■ **DATA SHOWN**:
□ □ □ □ □ □ □

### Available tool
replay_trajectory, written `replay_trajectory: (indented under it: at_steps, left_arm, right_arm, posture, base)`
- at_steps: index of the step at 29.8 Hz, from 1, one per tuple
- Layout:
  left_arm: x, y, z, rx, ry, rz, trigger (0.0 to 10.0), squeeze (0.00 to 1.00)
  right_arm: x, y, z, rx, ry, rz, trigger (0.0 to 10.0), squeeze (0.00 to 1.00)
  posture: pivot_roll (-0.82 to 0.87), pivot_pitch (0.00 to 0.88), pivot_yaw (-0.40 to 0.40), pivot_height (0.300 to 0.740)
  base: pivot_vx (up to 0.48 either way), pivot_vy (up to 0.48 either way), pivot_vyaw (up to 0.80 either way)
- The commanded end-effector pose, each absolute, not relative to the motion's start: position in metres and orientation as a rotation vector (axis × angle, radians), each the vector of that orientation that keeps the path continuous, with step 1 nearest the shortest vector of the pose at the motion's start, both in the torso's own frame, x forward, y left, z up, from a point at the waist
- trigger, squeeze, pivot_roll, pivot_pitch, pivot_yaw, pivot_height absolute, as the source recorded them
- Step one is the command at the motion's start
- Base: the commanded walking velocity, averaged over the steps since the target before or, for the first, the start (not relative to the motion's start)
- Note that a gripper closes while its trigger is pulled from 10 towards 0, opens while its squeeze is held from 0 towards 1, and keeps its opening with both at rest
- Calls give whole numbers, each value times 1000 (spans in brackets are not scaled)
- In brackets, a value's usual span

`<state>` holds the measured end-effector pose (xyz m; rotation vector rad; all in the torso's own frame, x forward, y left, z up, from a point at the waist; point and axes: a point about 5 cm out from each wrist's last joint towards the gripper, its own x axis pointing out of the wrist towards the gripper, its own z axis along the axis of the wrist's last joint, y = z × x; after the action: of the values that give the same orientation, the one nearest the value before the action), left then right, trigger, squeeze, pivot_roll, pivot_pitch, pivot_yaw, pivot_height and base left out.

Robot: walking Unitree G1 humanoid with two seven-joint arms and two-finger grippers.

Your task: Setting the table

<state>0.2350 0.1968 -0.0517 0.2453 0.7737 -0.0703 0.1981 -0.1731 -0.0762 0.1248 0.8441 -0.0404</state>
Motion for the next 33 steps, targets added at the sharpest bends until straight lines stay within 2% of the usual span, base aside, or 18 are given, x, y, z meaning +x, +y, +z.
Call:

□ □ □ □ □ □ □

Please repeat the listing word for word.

■ **TASK SOLUTION**:
### Available tool
replay_trajectory, written `replay_trajectory: (indented under it: at_steps, left_arm, right_arm, posture, base)`
- at_steps: index of the step at 29.8 Hz, from 1, one per tuple
- Layout:
  left_arm: x, y, z, rx, ry, rz, trigger (0.0 to 10.0), squeeze (0.00 to 1.00)
  right_arm: x, y, z, rx, ry, rz, trigger (0.0 to 10.0), squeeze (0.00 to 1.00)
  posture: pivot_roll (-0.82 to 0.87), pivot_pitch (0.00 to 0.88), pivot_yaw (-0.40 to 0.40), pivot_height (0.300 to 0.740)
  base: pivot_vx (up to 0.48 either way), pivot_vy (up to 0.48 either way), pivot_vyaw (up to 0.80 either way)
- The commanded end-effector pose, each absolute, not relative to the motion's start: position in metres and orientation as a rotation vector (axis × angle, radians), each the vector of that orientation that keeps the path continuous, with step 1 nearest the shortest vector of the pose at the motion's start, both in the torso's own frame, x forward, y left, z up, from a point at the waist
- trigger, squeeze, pivot_roll, pivot_pitch, pivot_yaw, pivot_height absolute, as the source recorded them
- Step one is the command at the motion's start
- Base: the commanded walking velocity, averaged over the steps since the target before or, for the first, the start (not relative to the motion's start)
- Note that a gripper closes while its trigger is pulled from 10 towards 0, opens while its squeeze is held from 0 towards 1, and keeps its opening with both at rest
- Calls give whole numbers, each value times 1000 (spans in brackets are not scaled)
- In brackets, a value's usual span

`<state>` holds the measured end-effector pose (xyz m; rotation vector rad; all in the torso's own frame, x forward, y left, z up, from a point at the waist; point and axes: a point about 5 cm out from each wrist's last joint towards the gripper, its own x axis pointing out of the wrist towards the gripper, its own z axis along the axis of the wrist's last joint, y = z × x; after the action: of the values that give the same orientation, the one nearest the value before the action), left then right, trigger, squeeze, pivot_roll, pivot_pitch, pivot_yaw, pivot_height and base left out.

Robot: walking Unitree G1 humanoid with two seven-joint arms and two-finger grippers.

Your task: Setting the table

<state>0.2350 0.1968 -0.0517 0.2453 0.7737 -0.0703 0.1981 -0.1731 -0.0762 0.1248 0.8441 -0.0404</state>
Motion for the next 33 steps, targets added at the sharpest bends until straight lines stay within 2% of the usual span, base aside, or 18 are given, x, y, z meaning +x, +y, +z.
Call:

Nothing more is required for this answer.